*** Opening of Information provided ***

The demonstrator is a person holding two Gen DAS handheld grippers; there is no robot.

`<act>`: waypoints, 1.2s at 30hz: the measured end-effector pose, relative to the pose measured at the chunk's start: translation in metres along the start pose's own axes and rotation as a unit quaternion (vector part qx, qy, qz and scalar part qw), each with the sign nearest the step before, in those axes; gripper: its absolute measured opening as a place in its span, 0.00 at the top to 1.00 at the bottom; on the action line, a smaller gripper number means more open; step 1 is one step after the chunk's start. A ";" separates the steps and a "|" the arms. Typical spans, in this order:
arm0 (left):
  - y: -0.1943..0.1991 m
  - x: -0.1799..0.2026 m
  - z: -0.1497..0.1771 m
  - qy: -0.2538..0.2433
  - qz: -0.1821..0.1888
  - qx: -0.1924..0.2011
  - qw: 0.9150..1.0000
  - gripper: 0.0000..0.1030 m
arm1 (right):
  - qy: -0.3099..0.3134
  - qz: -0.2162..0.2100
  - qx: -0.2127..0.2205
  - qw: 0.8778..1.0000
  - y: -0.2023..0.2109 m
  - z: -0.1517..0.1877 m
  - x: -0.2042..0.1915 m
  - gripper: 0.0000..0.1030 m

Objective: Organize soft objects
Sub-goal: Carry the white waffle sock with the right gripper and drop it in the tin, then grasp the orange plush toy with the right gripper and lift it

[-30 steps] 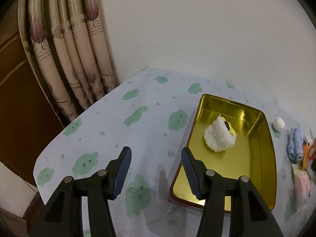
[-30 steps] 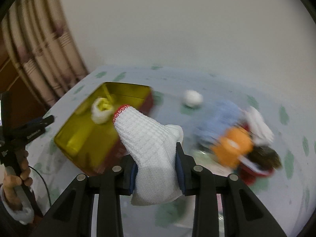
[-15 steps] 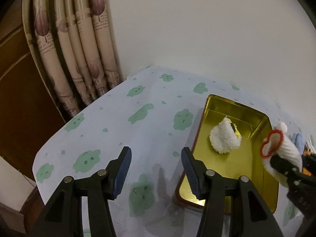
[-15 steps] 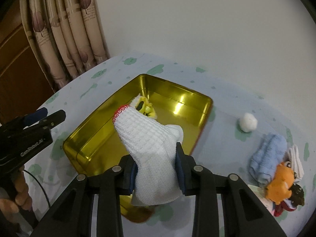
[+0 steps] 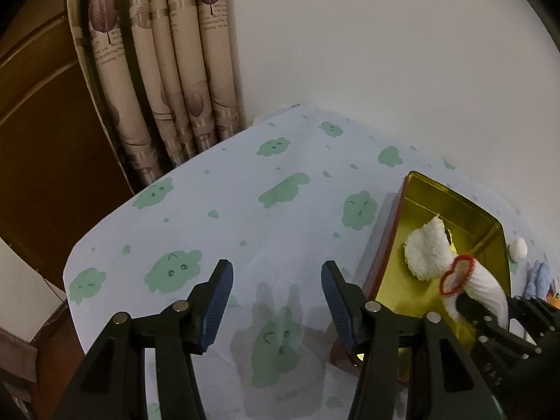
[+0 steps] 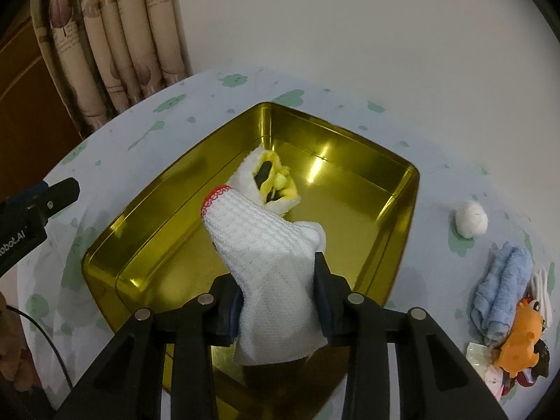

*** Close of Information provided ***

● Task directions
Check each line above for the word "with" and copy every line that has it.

● Written answer
`<act>`: waypoints, 1.2s at 30hz: the measured end-effector pose, relative to the pose measured at the chunk's start: translation in metres along the start pose's own axes and rotation as a unit quaternion (vector part qx, qy, qz and scalar part qw), each with the sign nearest the step before, in those axes; gripper: its absolute measured opening as a place in its span, 0.00 at the top to 1.00 at the bottom; on the action line, a smaller gripper number means more open; step 1 is one step after the chunk's start. A ";" separates the steps and a "|" the arms. Typical spans, in this order:
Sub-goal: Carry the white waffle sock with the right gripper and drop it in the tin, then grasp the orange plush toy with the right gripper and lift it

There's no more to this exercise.